## EXERCISE PROMPT
Work out how many lines of the material below mention the word "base"; reply with the number only.
'''
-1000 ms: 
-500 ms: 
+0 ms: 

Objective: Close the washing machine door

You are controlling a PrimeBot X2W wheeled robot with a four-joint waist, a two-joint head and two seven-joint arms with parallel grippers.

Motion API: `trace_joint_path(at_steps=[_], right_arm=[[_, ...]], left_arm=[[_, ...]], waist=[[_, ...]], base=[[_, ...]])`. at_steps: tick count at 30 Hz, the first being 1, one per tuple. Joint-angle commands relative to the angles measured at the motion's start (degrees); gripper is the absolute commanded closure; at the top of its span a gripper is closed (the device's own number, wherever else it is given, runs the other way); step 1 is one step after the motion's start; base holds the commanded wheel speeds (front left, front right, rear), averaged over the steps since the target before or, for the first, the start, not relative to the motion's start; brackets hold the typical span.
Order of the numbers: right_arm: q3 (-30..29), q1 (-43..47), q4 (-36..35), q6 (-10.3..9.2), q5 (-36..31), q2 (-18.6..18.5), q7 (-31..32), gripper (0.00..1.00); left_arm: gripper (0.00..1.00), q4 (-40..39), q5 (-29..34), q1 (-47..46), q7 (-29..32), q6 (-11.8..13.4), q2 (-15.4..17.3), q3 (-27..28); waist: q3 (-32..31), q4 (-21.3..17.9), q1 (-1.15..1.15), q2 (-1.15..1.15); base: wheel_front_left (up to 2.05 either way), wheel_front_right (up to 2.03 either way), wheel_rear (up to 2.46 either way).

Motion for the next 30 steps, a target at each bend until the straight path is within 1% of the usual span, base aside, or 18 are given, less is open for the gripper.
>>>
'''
## EXERCISE OUTPUT
3